Quote in the middle says, “Be in love with your life. Every detail of it.”
There’s something beautiful about getting older. The youth slowly, but surely, fading from your face. The increasing confidence in your decisions, even if your head is telling you it’s not quite sure, your gut is telling you - we got this, we’ll be okay, trust me. The big things become the little things, the little things are finally recognized as the big things. Friendships become more solid, more genuine, and natural gravitation pulls you towards the people who truly matter, and fade away from those that only bring frustration and heartache.
It brings the ability to look into the past - however recent and with as much hazy-eyed focus as someone still on the young end of life can - and recognize goals that have been accomplished, incredible memories that have been made, and the wisdom to distinguish personal goals from momentary lapses of fun. Never, ever cut out the fun. But the fun shouldn’t be at the expense of success.
My twenties so far have been a rollercoaster of ups and downs, as they naturally would be. All the things you’re supposed to experience according to basic cable coming of age dramas happened. I got my heart broken, once roughly, a few times more gently. I moved out for the first time - first with many friends, then just one, to now a beautiful dream place in Los Angeles where my father doesn’t look around at the neighborhood and shudder. Much.

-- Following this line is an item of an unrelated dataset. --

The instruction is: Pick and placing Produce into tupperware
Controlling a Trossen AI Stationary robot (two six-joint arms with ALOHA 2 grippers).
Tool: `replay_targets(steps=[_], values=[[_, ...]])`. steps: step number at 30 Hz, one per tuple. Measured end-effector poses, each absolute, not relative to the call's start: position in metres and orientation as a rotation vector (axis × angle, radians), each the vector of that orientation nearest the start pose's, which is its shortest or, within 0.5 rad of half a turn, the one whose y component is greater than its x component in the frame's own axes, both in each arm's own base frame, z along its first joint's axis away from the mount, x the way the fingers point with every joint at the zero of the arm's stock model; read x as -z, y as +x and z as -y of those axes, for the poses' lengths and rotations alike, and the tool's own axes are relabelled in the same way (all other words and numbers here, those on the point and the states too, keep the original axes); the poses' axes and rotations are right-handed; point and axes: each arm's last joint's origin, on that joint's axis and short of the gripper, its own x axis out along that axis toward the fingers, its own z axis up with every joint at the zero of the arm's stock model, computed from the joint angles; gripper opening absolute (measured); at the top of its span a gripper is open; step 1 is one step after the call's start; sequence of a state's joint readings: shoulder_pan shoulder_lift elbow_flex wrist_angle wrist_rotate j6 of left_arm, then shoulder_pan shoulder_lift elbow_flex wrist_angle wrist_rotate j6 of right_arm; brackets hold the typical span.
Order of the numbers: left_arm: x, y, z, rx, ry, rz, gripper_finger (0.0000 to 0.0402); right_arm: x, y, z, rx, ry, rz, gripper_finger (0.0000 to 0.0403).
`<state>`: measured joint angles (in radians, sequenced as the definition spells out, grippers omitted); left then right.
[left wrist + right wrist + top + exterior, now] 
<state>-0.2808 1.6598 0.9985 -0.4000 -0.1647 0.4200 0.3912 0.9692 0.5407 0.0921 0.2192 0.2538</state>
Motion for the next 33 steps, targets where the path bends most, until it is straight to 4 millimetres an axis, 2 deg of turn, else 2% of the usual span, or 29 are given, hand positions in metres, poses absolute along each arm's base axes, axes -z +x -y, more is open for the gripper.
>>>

I worked on television shows I had begged my parents to let me stay up and watch just ten years prior. The idea that someone not only gave me permission to be on set, but paid me to be there was mind blowing, and one of the first moments I realized, this is actually possible for someone like me. I could live in this city, this could be my life. Months later, a great mentor to many was lost. Part of that world, I’ve since left behind.
Traveled from coast to coast on tours with bands in the top 10 of my most played tracklists. We showered in the rain in Iowa, and raced from Philly to Camden after catching LFO play a dive bar - turning out to be the last time we’d see one of them alive - pulling the taxi directly in front of our bus so our driver couldn’t leave without us. Experienced racism fully alive in this country. Particularly twice to my face, once in Arizona, once somewhere in the Midwest, and once behind my back in the South. Shared a blissful, freeing moment in San Antonio, to a teary phone call bringing ones worst fears to possible reality somewhere in Canada. We threw parties, always danced, witnessed professional and personal relationships crumble from those trapped in drug fueled binges and relapses, cried, cursed, lost our minds, drove everyone insane, but celebrated our youth. It was the best of times, and at some points through our limited fishbowl scope of reality, was the worst.
And most importantly during these crazy twenties, I took the first steps towards a career I’ve wanted since I was a young child, barely in school, writing out stories filled with characters based on celebrity musicians and about my friends in worlds I’d grow up to actually live in. After years of keeping it private, not only was my writing encouraged by friends, but encouraged by creative professionals. As I begin another year of life under a shiny new age number, I look to my schedule of stories and series in development and events and festivals in the works and take a deep breath and, smile. This is magical.
“Things change as you get older,” an aging actress told me once, a couple years back as we sat on a random soundstage waiting for the crew to need us. “You’re still young. You don’t realize life doesn’t become what you want it to be.”
Maybe, for some people. For others, may we all remain blissfully unaware of any societal demands on where we should be at any given age. The typical, nuclear family-style path in life simply doesn’t work for everyone. May we redefine life as what is appropriate to us, and our desires, and live the life that is truly best for us. And if this post is simply fueled with foolishness and hunger from a youthful optimist, as I’m sure that actress would lament, may I always stay that way.
I will never profess that life is perfect. Perfection implies that something is complete, finished, and this life isn’t. Every day is a work in progress, a day in which dreams are chipped away, and molded into something different, something better. On the cusp of thirty, maybe I’ll look back and wonder, what the hell was I doing with my time? Suppose I’ll know on that day.
In the meantime, in the now, to whatever powers that may be upstairs - I’m thankful, grateful, and looking forward to aging with grace and dignity.
And plenty of vodka. I am still in my twenties, after all.